Aim of the task>
Return every line of the listing below, unchanged, from its first line to the line holding "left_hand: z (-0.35", that line included.

————————

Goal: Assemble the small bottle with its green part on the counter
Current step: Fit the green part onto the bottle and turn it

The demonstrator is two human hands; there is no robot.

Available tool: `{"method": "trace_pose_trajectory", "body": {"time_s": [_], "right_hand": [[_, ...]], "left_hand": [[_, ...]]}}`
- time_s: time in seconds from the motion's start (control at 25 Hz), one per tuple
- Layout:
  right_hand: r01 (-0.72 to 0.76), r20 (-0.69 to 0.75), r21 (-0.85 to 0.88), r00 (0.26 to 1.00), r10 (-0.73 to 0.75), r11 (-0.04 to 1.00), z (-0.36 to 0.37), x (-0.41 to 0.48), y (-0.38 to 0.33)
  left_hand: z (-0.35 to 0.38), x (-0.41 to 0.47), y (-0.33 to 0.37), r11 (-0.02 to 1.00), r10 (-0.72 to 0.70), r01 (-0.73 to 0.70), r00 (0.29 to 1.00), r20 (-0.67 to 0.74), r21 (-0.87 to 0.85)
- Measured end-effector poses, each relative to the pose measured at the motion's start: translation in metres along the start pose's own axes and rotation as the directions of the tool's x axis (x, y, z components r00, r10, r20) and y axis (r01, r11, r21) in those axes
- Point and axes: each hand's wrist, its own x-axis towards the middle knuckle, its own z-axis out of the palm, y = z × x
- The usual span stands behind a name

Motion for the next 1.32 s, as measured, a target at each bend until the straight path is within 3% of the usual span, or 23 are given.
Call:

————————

Response area>
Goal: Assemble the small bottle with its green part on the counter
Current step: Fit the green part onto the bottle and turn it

The demonstrator is two human hands; there is no robot.

Available tool: `{"method": "trace_pose_trajectory", "body": {"time_s": [_], "right_hand": [[_, ...]], "left_hand": [[_, ...]]}}`
- time_s: time in seconds from the motion's start (control at 25 Hz), one per tuple
- Layout:
  right_hand: r01 (-0.72 to 0.76), r20 (-0.69 to 0.75), r21 (-0.85 to 0.88), r00 (0.26 to 1.00), r10 (-0.73 to 0.75), r11 (-0.04 to 1.00), z (-0.36 to 0.37), x (-0.41 to 0.48), y (-0.38 to 0.33)
  left_hand: z (-0.35 to 0.38), x (-0.41 to 0.47), y (-0.33 to 0.37), r11 (-0.02 to 1.00), r10 (-0.72 to 0.70), r01 (-0.73 to 0.70), r00 (0.29 to 1.00), r20 (-0.67 to 0.74), r21 (-0.87 to 0.85)

The answer has been written out completely.